WHAT IS NEEDED ▸ From the entries below, output the line with "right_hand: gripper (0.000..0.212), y" and each following line up to and including the line with "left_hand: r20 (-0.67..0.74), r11", exactly as written.

DATASET EXTRACT Block Start

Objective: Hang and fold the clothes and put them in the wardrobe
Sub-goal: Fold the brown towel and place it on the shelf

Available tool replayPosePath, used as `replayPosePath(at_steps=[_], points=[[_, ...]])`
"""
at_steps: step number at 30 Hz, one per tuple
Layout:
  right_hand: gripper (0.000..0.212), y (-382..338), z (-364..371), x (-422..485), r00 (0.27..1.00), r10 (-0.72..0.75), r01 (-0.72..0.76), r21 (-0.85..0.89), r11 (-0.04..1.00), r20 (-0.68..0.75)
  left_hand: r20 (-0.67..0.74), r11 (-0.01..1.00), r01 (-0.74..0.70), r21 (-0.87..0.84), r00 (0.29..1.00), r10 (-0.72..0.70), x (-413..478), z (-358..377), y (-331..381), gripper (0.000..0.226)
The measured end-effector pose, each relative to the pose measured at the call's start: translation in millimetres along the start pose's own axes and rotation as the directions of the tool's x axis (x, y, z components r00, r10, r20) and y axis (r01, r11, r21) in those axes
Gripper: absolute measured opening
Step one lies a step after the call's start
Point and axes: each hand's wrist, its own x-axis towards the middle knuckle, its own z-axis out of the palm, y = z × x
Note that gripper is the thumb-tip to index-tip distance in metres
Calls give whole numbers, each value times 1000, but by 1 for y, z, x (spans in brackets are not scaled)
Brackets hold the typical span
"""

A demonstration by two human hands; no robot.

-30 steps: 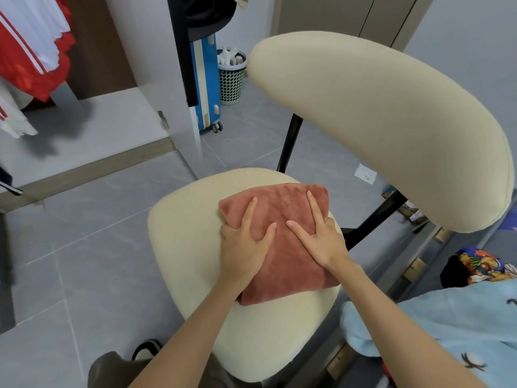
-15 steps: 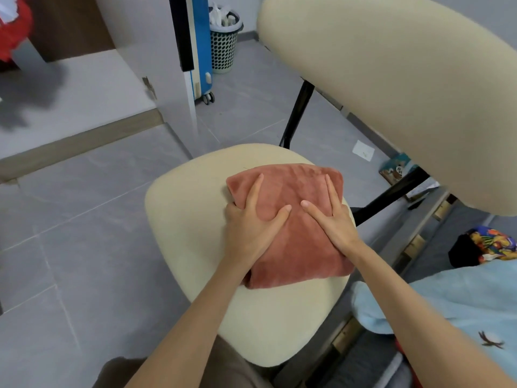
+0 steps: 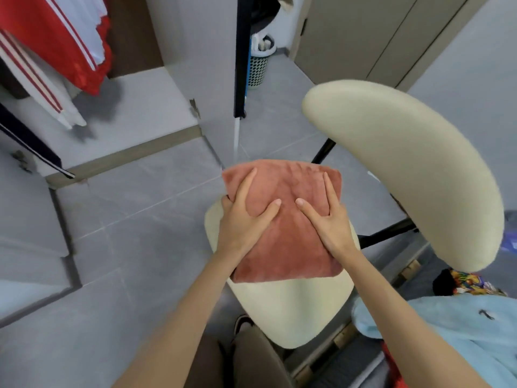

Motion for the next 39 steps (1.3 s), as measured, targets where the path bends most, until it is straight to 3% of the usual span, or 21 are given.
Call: replayPosePath(at_steps=[12, 20, 34, 39], points=[[85, -297, -23, -53, 951, -285, 275, 94, 957, 118, -251, 988, -152, 19, 956, 152, -31, -245, 185, 75], [86, -468, -27, -56, 852, -521, 508, 159, 847, 55, -374, 951, -303, 67, 876, 305, -9, -378, 283, 76], [87, -696, -59, 33, 664, -746, 746, 108, 657, -50, -551, 853, -507, 121, 681, 483, 102, -506, 433, 68], [84, -772, -68, 69, 601, -794, 799, 87, 595, -94, -572, 846, -518, 128, 658, 490, 142, -545, 488, 70]])
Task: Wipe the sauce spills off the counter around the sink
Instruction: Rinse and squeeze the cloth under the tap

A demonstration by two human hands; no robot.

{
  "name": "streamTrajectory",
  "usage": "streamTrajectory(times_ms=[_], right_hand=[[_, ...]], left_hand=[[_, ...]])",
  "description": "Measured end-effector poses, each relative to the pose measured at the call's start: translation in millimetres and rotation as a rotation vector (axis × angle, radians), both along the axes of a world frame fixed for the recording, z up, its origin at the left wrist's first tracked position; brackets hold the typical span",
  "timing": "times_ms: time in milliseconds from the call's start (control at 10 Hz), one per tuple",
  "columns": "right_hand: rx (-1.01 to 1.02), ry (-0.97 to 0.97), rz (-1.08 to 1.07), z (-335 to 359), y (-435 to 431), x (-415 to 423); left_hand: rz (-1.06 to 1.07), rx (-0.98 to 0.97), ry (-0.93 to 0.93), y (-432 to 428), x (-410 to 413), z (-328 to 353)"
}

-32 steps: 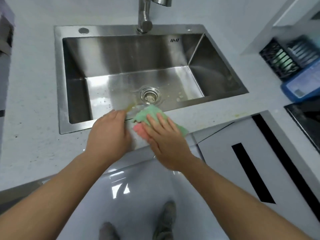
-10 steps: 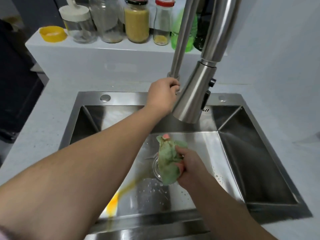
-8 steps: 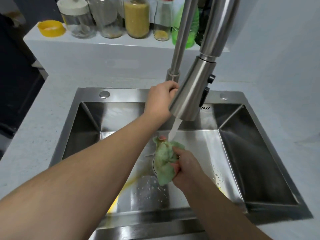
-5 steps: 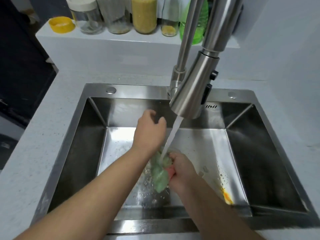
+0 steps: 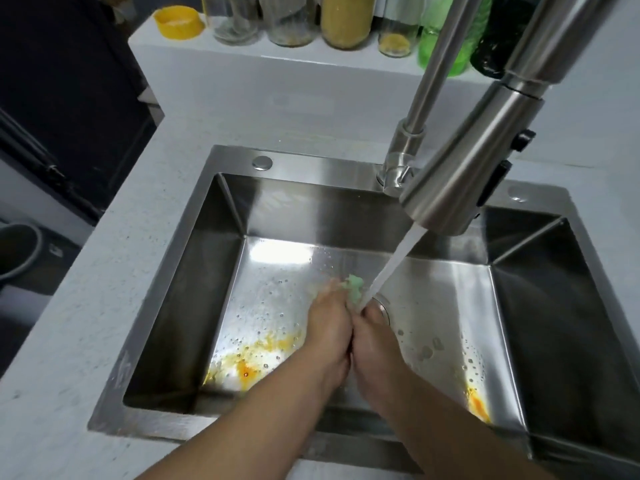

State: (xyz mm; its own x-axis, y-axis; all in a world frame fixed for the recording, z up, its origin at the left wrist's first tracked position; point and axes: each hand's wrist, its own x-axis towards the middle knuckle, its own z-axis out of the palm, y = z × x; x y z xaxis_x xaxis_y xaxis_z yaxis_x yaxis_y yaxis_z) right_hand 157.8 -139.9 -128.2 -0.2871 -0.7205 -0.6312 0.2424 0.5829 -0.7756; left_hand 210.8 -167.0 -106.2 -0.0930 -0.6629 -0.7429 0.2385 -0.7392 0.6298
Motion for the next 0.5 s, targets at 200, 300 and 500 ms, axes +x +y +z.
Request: streamTrajectory(times_ms=[200,300,500], right_hand=[[0.085,-0.029,0.042,-6.7,-7.6,-2.1],[0.037,-0.005,0.066,-7.6,-12.5,-4.3],[0.061,0.476,0.336,-22.8,-25.8,-35.2]], left_hand=[[0.020,0.094,-0.019,2.3,-6.5,-9.1],[-0.022,0.118,-0.005,-5.5,0.8,-16.1],[0.054,0.131,0.042,-21.3,32.3,-29.6]])
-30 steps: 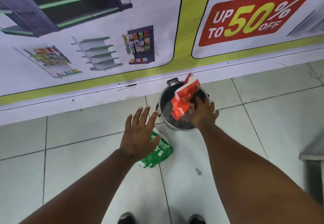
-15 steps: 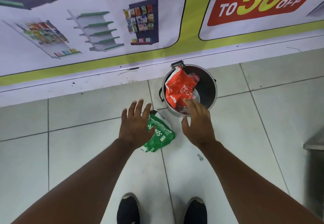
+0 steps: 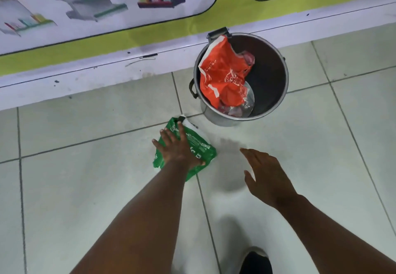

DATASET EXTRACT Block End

REPLY TO THE TASK ▸
  right_hand: gripper (0.000..0.212), y (-382..338), z (-364..371), x (-422..485), r00 (0.27..1.00), r10 (-0.72..0.75), r01 (-0.72..0.76), r21 (-0.85..0.89), r11 (-0.04..1.00), r20 (-0.68..0.75)
  left_hand: r20 (-0.67..0.74), r11 (-0.01..1.00), r01 (-0.74..0.70), r21 (-0.87..0.84), r00 (0.29..1.00), r10 (-0.72..0.70), x (-413..478), z (-358..377), y (-331..381), gripper (0.000..0.226)

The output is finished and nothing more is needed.